▶ **WHAT THE TASK ASKS**
Only one stretch of the records below is wanted: the lines from the one holding "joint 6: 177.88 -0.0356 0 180" through the one holding "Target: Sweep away". Return it exactly, both ends included.

▶ **Stored items from a collection**

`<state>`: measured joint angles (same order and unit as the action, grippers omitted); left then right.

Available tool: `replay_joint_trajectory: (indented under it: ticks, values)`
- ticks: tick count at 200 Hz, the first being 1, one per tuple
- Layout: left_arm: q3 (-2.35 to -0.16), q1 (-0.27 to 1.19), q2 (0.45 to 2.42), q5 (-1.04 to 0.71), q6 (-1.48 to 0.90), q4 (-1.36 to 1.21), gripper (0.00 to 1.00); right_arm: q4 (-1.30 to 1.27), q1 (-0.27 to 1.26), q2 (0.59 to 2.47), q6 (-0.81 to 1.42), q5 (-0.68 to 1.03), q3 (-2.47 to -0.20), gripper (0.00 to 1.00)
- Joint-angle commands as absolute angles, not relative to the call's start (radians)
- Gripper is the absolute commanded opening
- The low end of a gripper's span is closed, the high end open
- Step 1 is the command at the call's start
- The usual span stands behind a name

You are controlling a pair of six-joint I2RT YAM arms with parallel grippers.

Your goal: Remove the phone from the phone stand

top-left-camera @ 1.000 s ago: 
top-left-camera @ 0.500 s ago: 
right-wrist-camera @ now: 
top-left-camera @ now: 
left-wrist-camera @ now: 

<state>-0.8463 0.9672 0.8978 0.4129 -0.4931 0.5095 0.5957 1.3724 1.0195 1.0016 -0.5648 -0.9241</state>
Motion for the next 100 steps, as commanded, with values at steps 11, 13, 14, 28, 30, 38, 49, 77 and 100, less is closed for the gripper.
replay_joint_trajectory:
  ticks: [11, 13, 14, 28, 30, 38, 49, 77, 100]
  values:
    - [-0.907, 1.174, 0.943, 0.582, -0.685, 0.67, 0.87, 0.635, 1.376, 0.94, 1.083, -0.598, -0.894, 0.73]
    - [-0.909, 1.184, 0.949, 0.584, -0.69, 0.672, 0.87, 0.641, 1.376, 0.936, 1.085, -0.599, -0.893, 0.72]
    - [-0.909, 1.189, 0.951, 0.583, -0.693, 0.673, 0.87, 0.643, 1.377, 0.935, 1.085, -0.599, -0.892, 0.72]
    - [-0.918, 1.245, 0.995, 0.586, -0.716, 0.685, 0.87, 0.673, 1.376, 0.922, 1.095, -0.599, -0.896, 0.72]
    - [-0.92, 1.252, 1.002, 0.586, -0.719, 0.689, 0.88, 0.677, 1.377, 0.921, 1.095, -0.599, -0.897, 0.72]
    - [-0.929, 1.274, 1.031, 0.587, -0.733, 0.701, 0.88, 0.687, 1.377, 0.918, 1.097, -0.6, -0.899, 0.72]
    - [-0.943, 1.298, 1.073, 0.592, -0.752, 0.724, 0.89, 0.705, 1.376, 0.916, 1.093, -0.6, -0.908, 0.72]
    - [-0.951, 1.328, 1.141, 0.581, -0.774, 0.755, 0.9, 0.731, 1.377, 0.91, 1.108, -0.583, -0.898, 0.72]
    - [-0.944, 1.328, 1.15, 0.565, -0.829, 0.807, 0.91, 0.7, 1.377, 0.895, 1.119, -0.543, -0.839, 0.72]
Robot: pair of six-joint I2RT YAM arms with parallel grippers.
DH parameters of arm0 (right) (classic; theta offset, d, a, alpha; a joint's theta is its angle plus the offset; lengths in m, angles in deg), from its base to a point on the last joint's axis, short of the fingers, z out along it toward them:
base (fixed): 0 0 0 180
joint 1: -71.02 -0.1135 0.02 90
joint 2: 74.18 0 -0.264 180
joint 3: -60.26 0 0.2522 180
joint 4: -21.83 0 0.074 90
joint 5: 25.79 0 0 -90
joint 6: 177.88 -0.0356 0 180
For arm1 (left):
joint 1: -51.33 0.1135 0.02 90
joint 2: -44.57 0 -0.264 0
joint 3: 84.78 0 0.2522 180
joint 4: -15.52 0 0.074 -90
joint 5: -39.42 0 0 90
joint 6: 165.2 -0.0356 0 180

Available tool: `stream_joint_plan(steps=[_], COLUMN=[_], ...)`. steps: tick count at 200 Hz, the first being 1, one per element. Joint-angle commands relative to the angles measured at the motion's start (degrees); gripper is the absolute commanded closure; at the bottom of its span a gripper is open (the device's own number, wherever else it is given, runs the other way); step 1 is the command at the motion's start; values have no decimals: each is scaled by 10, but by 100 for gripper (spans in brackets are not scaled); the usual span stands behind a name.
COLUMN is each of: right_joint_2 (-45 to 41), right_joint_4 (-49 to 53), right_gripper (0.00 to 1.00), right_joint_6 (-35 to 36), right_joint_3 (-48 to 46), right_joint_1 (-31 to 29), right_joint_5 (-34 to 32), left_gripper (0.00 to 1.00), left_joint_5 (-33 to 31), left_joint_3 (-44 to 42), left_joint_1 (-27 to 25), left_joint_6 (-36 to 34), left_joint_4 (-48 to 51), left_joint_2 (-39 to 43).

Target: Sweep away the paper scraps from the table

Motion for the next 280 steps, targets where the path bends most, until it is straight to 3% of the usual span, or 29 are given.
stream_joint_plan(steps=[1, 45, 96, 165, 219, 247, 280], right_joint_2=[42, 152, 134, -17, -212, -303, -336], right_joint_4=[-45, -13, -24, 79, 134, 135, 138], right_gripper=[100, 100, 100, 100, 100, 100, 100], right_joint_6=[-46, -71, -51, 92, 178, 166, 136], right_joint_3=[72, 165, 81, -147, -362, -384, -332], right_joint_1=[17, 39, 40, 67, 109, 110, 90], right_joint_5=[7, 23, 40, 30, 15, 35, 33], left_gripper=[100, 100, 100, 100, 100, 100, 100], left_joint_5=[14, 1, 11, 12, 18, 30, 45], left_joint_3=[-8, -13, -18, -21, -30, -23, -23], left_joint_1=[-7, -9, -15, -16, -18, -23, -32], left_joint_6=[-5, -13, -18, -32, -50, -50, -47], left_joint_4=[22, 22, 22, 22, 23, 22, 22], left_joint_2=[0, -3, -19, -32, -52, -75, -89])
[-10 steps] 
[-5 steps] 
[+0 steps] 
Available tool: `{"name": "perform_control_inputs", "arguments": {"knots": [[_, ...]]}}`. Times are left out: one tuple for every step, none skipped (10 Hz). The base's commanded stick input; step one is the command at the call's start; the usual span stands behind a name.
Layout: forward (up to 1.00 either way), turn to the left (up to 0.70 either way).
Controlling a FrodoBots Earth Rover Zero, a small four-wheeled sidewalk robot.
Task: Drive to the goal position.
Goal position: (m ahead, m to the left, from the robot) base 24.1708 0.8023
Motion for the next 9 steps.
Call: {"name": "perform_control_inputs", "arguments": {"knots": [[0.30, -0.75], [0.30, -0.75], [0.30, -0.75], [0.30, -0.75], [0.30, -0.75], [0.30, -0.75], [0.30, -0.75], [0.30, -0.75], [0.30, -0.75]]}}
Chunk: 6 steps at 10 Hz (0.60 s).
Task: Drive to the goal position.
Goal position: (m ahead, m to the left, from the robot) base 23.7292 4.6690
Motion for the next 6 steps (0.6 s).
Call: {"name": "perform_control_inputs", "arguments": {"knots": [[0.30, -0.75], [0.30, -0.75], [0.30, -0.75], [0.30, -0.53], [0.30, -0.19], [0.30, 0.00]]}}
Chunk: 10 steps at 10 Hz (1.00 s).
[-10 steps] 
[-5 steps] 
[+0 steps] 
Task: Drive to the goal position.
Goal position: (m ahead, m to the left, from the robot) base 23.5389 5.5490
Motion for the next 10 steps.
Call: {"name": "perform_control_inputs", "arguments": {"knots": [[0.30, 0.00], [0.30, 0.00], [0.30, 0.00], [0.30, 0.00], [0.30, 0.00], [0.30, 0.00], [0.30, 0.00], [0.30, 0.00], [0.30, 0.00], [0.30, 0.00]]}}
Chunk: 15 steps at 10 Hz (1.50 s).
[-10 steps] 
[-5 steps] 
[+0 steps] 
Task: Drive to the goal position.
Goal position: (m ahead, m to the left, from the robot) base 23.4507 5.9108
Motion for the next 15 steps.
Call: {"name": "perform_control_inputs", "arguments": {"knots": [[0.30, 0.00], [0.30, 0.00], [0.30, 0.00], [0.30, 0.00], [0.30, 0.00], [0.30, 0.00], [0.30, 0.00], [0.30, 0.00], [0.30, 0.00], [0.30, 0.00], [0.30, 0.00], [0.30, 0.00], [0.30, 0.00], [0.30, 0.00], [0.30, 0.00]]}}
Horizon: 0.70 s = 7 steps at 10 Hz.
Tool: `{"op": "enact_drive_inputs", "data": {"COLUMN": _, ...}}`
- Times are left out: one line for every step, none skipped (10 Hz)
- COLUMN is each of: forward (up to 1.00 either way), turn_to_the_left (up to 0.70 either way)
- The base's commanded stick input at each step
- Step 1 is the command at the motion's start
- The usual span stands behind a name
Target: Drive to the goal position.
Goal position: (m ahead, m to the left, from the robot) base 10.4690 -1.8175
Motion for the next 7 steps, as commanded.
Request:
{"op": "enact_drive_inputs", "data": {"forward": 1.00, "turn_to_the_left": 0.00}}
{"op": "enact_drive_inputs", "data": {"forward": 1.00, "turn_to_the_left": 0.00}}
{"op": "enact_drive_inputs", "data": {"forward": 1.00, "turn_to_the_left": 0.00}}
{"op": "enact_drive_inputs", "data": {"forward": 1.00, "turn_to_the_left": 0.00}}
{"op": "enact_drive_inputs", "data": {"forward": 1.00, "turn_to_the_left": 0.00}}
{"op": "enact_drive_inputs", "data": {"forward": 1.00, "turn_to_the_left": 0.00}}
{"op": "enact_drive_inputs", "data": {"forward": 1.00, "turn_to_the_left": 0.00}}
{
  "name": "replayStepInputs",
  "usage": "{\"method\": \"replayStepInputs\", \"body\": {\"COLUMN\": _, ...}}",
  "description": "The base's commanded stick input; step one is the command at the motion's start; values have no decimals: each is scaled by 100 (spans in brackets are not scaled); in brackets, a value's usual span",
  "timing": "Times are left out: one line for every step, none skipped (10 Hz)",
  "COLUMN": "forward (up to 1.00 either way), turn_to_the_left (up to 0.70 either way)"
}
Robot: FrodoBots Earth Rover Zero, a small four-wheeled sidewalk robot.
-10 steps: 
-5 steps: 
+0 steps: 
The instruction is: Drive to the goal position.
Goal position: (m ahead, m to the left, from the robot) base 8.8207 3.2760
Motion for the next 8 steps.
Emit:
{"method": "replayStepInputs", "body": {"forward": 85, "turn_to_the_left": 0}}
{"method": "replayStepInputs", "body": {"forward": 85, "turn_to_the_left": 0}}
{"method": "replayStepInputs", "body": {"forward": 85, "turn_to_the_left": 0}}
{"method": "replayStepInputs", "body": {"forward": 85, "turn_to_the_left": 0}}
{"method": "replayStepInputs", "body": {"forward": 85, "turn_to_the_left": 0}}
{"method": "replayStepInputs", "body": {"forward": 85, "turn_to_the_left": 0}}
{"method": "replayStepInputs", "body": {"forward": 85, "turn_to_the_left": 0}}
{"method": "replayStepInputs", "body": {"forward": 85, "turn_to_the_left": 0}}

▶ **TASK OUTPUT**
joint 6: 177.88 -0.0356 0 180
For arm1 (left):
joint 1: -51.33 0.1135 0.02 90
joint 2: -44.57 0 -0.264 0
joint 3: 84.78 0 0.2522 180
joint 4: -15.52 0 0.074 -90
joint 5: -39.42 0 0 90
joint 6: 165.2 -0.0356 0 180

Available tool: `stream_joint_plan(steps=[_], COLUMN=[_], ...)`. steps: tick count at 200 Hz, the first being 1, one per element. Joint-angle commands relative to the angles measured at the motion's start (degrees); gripper is the absolute commanded closure; at the bottom of its span a gripper is open (the device's own number, wherever else it is given, runs the other way); step 1 is the command at the motion's start; values have no decimals: each is scaled by 10, but by 100 for gripper (spans in brackets are not scaled); the usual span stands behind a name.
COLUMN is each of: right_joint_2 (-45 to 41), right_joint_4 (-49 to 53), right_gripper (0.00 to 1.00), right_joint_6 (-35 to 36), right_joint_3 (-48 to 46), right_joint_1 (-31 to 29), right_joint_5 (-34 to 32), left_gripper (0.00 to 1.00), left_joint_5 (-33 to 31), left_joint_3 (-44 to 42), left_joint_1 (-27 to 25), left_joint_6 (-36 to 34), left_joint_4 (-48 to 51), left_joint_2 (-39 to 43).

Target: Sweep away the paper scraps from the table

The exercise is finished and nothing remains.